JamesM’s review published on Letterboxd:
The Terror is a film that cannot be properly discussed without mentioning its notoriously troubled production. Right after Roger Corman completed The Raven, he had Leo Gordon quickly come up with the basic plot of a Gothic horror film and shot all of Boris Karloff's scenes in two days. The plan was to come up with a proper script later and shoot the rest of the film at a convenient time, but things got messy and Corman ended up having a variety of directors complete the film. Francis Ford Coppola, Jack Hill, Monte Hellman, and Jack Nicholson (Corman claims that Nicholson directed for a day, although Hill denies that Nicholson ever directed) all ended up shooting scenes for the film.

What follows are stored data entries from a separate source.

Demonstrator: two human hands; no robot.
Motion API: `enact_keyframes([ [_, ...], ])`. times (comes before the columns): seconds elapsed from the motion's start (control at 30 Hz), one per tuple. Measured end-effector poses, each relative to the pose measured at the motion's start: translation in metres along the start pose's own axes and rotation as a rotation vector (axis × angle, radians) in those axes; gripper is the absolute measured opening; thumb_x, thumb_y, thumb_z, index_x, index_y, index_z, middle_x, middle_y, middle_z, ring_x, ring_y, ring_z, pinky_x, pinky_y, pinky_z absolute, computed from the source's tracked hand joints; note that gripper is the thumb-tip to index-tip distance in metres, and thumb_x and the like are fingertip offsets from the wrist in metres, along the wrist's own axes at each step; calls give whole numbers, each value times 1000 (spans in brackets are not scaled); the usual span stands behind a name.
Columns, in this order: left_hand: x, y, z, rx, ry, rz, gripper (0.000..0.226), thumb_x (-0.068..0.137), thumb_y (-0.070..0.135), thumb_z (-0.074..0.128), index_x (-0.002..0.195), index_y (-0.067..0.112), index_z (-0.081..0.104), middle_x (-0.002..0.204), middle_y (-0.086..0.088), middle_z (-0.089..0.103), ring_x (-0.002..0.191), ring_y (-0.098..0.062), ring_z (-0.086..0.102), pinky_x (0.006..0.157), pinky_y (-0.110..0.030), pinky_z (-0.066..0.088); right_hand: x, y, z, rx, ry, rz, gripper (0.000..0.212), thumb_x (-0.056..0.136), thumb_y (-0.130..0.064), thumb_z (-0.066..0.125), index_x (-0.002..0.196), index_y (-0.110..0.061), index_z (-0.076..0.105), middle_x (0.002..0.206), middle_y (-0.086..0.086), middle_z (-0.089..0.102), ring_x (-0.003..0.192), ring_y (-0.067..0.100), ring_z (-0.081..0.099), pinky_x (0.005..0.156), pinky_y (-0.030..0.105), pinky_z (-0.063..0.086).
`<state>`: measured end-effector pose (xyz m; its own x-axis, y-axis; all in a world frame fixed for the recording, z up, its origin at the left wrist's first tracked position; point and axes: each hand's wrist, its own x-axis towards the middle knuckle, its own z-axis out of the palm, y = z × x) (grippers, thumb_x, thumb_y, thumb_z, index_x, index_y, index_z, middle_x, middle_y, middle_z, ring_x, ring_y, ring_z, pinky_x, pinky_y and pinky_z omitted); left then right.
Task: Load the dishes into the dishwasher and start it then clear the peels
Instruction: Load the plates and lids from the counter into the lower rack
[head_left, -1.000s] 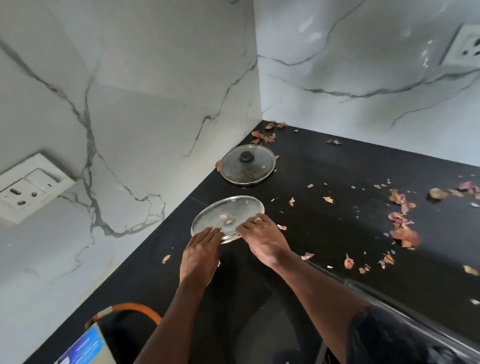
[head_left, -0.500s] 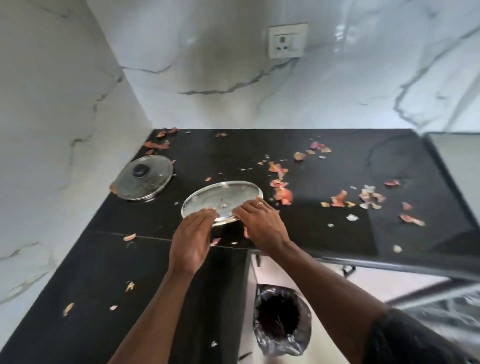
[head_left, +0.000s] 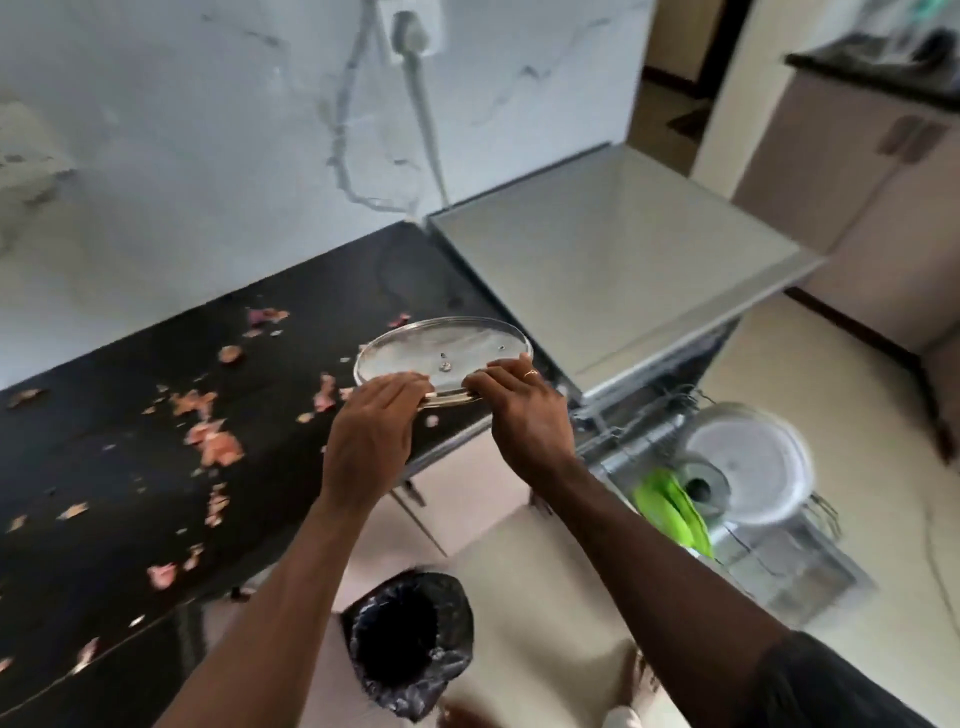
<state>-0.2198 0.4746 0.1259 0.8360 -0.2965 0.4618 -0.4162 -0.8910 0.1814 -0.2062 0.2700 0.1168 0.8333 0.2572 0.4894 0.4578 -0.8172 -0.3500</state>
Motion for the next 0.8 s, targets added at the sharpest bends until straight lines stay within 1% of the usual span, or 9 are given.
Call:
enact_keyframes([
  [0.1,36,58,33,-65,-17,110,31,95,2,59,124,7,67,126,-10,68,119,-25,62,107,-39,47,-23,59,-41,-60,66,98,27,84,-8,61,102,-25,72,104,-8,72,107,19,61,79,31,49],
  [0.2,67,115,65,-132,-17,206,31,96,6,51,123,5,67,126,-10,68,120,-25,61,108,-37,45,-49,116,-76,-96,74,190,28,91,-16,50,107,-26,71,109,-9,72,111,20,61,74,31,50],
  [0.3,93,166,92,-200,-15,297,30,93,-2,60,120,6,68,123,-9,69,117,-25,62,107,-37,46,-75,166,-102,-114,103,250,23,91,-14,61,108,-26,70,110,-8,71,111,20,60,80,34,52],
  [0.43,121,233,128,-232,-71,393,36,86,-8,64,119,7,69,121,-6,70,115,-23,62,106,-34,46,-110,220,-137,-148,133,349,29,95,-20,43,107,-25,69,108,-5,71,106,21,60,65,31,48],
  [0.57,140,289,165,-258,-147,475,36,87,-7,60,118,7,69,119,-6,71,113,-22,63,105,-33,47,-148,268,-152,-171,108,496,26,100,-14,46,111,-28,65,113,-6,69,106,18,59,64,37,55],
  [0.63,147,312,183,-273,-203,505,33,89,-3,60,118,8,69,117,-6,71,111,-21,64,104,-33,48,-165,290,-157,-179,97,568,28,98,-11,47,112,-27,65,115,-5,69,109,19,59,65,39,56],
  [0.67,150,323,193,-280,-238,517,32,89,1,59,118,9,69,117,-6,71,111,-21,64,104,-33,48,-173,301,-159,-187,104,598,29,97,-7,49,112,-25,66,113,-4,70,108,20,60,64,39,56],
  [0.73,156,340,215,-283,-308,533,30,89,6,59,118,9,68,115,-6,71,109,-20,64,105,-30,47,-189,317,-162,-191,118,658,28,94,-1,59,108,-22,69,108,-2,72,101,20,64,58,31,53],
  [0.8,162,354,240,-287,-373,527,28,88,10,66,116,10,67,113,-4,71,108,-19,64,104,-31,48,-204,337,-160,-172,116,727,29,89,0,66,107,-21,71,107,-2,73,96,20,66,56,26,47],
])
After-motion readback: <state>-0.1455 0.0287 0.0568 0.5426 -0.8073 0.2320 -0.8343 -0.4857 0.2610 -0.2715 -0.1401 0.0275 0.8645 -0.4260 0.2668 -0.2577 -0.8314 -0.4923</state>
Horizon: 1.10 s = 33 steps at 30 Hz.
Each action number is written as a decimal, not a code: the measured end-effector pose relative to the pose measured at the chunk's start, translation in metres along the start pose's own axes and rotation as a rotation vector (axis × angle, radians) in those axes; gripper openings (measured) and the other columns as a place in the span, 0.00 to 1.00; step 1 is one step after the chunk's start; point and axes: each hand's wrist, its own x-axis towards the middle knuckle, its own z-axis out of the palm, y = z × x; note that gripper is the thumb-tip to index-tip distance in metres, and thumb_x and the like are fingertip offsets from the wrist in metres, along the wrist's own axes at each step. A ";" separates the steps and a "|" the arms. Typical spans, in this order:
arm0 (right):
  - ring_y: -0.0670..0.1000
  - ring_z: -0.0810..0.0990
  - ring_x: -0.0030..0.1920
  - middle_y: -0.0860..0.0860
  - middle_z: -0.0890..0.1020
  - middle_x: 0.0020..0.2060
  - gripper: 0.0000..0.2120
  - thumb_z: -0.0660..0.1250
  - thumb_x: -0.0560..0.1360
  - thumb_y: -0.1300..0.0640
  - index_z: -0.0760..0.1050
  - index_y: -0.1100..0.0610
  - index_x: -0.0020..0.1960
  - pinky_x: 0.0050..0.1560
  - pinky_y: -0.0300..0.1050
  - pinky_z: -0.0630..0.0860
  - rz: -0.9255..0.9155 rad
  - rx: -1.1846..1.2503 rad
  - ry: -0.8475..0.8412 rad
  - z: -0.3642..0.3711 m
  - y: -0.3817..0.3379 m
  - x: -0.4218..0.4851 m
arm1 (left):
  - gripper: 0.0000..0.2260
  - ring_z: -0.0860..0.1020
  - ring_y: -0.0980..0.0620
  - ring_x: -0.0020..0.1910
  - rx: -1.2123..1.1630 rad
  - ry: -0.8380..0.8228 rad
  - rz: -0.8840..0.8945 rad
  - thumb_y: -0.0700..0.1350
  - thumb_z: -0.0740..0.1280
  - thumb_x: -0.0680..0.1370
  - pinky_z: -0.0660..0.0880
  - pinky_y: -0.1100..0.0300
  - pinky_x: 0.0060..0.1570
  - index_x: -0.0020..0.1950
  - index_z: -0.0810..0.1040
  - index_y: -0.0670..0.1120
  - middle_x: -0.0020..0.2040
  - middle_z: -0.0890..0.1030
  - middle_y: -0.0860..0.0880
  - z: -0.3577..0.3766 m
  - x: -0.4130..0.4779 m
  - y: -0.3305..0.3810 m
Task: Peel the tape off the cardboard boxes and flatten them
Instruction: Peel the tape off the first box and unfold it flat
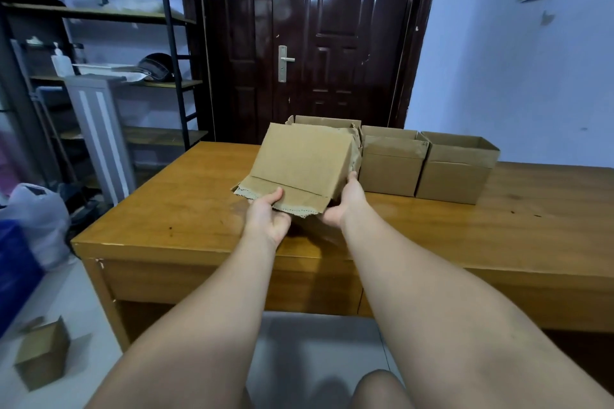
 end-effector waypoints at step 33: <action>0.62 0.75 0.61 0.58 0.77 0.58 0.33 0.69 0.68 0.35 0.73 0.63 0.56 0.64 0.57 0.72 -0.080 -0.513 0.271 -0.022 -0.013 -0.001 | 0.17 0.81 0.43 0.46 0.280 0.038 -0.095 0.28 0.61 0.77 0.82 0.53 0.36 0.63 0.69 0.43 0.51 0.80 0.38 -0.031 -0.008 0.027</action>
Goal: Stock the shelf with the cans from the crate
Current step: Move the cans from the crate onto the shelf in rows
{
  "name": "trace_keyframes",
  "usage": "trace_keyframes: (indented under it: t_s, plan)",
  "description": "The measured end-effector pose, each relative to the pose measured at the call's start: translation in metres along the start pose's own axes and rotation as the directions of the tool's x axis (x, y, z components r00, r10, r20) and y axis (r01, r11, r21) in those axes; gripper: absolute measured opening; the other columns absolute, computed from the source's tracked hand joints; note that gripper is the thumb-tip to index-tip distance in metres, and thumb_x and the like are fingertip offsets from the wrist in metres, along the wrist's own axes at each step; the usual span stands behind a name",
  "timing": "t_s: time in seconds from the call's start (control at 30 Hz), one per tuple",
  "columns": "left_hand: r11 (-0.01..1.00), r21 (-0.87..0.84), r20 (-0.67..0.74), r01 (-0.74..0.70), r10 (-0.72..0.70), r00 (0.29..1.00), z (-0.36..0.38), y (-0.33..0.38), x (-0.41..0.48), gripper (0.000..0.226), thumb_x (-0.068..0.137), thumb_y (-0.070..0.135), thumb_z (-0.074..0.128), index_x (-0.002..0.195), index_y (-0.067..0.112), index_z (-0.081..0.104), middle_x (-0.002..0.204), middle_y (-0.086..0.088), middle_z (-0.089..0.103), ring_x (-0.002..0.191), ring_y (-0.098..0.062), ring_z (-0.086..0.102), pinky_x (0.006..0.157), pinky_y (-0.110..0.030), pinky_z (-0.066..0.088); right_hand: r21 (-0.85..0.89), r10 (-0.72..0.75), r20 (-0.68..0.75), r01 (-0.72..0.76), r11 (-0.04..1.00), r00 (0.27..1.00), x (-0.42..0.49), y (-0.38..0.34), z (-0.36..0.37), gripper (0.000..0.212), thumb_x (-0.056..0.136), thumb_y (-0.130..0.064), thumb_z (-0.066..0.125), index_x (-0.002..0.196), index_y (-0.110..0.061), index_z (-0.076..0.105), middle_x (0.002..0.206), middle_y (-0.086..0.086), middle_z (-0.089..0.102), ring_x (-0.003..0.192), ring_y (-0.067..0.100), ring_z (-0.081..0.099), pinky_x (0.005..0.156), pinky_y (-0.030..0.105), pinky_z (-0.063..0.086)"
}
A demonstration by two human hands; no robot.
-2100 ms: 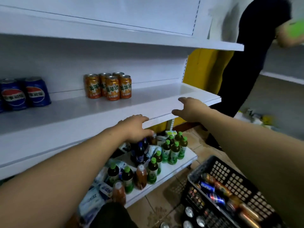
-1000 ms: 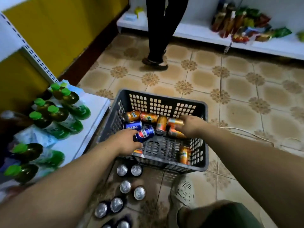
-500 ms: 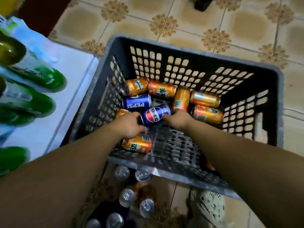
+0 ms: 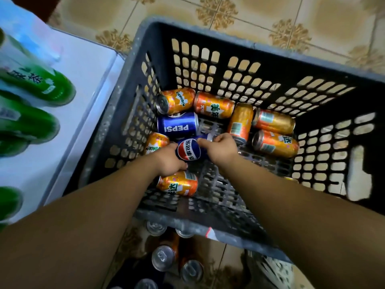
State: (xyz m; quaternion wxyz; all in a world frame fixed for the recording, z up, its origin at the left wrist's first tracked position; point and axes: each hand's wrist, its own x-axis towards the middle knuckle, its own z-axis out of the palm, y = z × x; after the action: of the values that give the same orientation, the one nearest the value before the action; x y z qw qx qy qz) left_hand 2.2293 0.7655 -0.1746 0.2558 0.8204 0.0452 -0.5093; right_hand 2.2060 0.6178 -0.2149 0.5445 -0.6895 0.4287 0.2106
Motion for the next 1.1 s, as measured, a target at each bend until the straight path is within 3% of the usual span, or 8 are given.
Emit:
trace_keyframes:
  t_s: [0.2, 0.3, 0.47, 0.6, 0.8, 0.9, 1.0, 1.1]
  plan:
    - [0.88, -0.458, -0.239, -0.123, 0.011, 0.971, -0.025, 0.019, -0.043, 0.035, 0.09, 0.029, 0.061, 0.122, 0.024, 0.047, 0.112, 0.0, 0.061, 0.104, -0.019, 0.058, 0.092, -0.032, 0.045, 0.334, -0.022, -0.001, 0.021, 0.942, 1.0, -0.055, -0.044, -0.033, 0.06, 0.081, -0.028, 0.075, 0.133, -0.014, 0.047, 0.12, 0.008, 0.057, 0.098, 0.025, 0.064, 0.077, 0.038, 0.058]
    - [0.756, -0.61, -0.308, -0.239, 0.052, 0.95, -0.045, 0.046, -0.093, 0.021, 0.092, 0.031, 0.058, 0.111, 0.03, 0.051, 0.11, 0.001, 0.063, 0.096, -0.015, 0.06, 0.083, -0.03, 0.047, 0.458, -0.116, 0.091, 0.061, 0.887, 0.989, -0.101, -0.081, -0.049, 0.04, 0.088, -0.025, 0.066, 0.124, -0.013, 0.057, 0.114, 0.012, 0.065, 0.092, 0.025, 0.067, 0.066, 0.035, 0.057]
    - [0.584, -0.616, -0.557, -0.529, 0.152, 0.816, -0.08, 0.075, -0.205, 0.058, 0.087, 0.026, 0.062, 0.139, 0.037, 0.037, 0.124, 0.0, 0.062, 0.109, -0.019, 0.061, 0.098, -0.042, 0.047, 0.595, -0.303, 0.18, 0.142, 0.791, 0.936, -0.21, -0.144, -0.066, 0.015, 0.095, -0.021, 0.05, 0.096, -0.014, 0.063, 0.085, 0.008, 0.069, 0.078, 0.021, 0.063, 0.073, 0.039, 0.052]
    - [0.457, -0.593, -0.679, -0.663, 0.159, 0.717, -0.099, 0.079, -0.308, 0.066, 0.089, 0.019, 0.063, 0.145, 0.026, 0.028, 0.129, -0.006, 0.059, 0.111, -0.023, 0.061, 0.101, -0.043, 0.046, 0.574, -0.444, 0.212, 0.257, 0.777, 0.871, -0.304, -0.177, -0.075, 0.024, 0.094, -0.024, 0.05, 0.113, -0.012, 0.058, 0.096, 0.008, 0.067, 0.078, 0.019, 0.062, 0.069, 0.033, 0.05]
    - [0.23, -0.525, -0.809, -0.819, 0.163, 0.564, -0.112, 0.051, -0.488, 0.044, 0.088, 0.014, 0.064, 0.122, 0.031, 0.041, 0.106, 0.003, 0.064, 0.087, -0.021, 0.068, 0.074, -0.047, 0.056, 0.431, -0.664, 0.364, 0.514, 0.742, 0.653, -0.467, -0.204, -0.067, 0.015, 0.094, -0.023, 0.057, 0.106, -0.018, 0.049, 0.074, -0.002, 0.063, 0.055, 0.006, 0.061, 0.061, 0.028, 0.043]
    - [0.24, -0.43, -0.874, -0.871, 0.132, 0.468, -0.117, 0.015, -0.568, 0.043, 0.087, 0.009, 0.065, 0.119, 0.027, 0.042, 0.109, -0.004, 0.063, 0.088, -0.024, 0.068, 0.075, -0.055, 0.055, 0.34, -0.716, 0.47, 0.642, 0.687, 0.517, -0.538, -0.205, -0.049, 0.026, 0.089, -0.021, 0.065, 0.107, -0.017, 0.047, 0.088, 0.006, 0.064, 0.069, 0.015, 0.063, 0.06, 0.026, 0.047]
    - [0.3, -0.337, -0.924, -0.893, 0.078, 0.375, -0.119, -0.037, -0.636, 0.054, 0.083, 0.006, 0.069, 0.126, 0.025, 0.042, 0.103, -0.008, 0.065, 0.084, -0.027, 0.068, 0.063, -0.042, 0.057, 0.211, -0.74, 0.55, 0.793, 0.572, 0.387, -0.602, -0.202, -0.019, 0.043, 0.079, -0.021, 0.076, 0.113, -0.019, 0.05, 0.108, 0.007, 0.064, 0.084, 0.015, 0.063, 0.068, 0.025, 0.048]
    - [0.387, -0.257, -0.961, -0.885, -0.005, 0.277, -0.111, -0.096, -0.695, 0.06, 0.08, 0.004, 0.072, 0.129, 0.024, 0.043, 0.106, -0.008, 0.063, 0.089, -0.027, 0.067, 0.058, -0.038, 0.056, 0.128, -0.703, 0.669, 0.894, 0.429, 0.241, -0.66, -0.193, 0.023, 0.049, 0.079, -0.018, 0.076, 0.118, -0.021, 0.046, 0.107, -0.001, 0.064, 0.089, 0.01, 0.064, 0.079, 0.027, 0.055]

Considering that the production was so disorganized with numerous directors trying to shape Gordon's hodgepodge of Gothic cliches into something coherent, it's surprising that the film isn't unwatchable. Unsurprisingly, the film's plot is very weak, and about half of it is characters wordlessly walking around spooky sets/locations. However, Karloff's performance, the nice sets, and some weird, unintentionally funny scenes keep the film from becoming a bore, and during the last 10 minutes, the film becomes gloriously ridiculous schlock. There's an incredibly absurd twist at the end that you will never see coming unless someone has spoiled it for you; eat your heart out, M. Night Shyamalan.
The Terror is a mess, but it has a nice, old-fashioned Gothic horror atmosphere, and the last 10 minutes of it make it worth the price of admission. 4/10 (if the last part of the film wasn't so much fun, it would be a 3/10 or lower).